卸売りをしていないfoufouはポップアップを出すのが難しいため、一軒家などを借りて試着できる機会を設けています。これまでにないfoufouならではのユニークな取り組みのひとつです
変わりゆく中で、ずっと変わらない芯を保ち続ける
すこやかで正直なものづくりや仕組みづくりをされているおふたりですが、そのことを意識するきっかけはあったのでしょうか?
単純に僕が消費者として、今のアパレルの商売のやり方がヘルシーじゃないなあと思ったんですよね。安価な海外で製作して国内工場は縮小、前倒しで行われるセール、働きやすいとは言えない労働環境。本当にそのやり方しかないの? って。
インターネットを通して、nutteのように縫製職人さんともつながれて、BASEやSTORESのようにお店も開けるようになった。
小さくても自分の手元から届けていくやり方で、もっとヘルシーなものづくりとお店ができる。そう思って始めて、今も変わらずにやっているだけなんです。
nutteではプロの職人に縫製を依頼することができます。インターネットを通じたサービスが、個人のものづくりの幅を広げています
「僕が」というよりは「会社が」そうだったんですよね。今でこそ「ワークライフバランス」と言われますが、うちの会社は昔からずっと大事にしていて。仕事の上に生活があるのか、生活の上に仕事があるのか。単なる価値観だと思いますが、木村石鹸は後者。
家庭で使うものをつくっているので、自分たちの製品をちゃんと使う生活を大事にする。残業は限りなくゼロに近いです。
僕はもともとIT企業にいたので、初めは定時に帰ることに慣れませんでしたが、生活用品を作っているのでより、家庭を犠牲にして成り立つ事業であってはならないと今は思っています。いい悪いではなく、根付いてきた文化として守っていきたいと。

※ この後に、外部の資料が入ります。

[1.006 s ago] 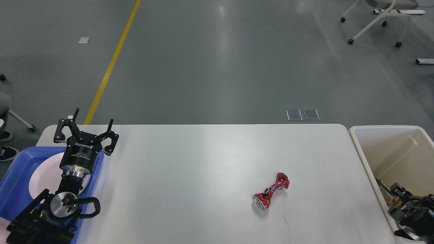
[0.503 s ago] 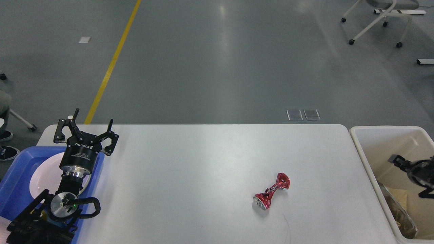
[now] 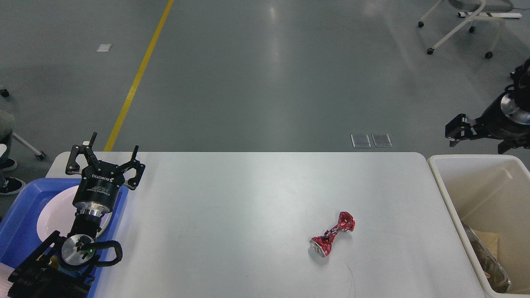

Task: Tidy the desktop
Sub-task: 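Raise the right gripper and move it over the red crushed can, then lower the right gripper and grasp the red crushed can, then lift the red can and carry it into the white bin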

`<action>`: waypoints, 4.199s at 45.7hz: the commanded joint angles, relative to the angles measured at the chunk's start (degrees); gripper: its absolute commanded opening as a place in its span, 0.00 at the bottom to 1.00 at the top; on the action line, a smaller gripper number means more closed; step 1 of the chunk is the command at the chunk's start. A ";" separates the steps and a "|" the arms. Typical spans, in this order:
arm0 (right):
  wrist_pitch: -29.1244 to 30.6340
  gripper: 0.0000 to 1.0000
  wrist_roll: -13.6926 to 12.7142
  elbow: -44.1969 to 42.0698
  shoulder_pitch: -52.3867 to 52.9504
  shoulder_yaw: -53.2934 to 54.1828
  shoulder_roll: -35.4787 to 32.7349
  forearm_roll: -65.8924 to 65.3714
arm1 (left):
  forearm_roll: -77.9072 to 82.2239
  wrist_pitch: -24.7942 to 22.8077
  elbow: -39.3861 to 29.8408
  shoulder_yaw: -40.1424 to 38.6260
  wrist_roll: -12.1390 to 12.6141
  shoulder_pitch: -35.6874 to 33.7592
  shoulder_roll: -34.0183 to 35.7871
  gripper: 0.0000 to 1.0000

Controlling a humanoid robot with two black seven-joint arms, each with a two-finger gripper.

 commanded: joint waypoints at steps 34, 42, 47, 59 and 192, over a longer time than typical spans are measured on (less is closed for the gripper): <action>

foufouも木村石鹸も、ずっと変わらない芯が中心にありますね。
僕らは、時代によって仕組みややり方を変えても、「誰かの健康的な消費のために」という姿勢は変えない。
foufouようなブランドがどうなっていくのか僕自身も気になるので、この姿勢で、今もこれからもやっていこうと思っています。
木村石鹸の経営理念は「くらし、気持ち、ピカピカ」。
会社に染み付いている経営理念や文化、自分たちの価値観は変わらずにずっと大事にしていきいですね。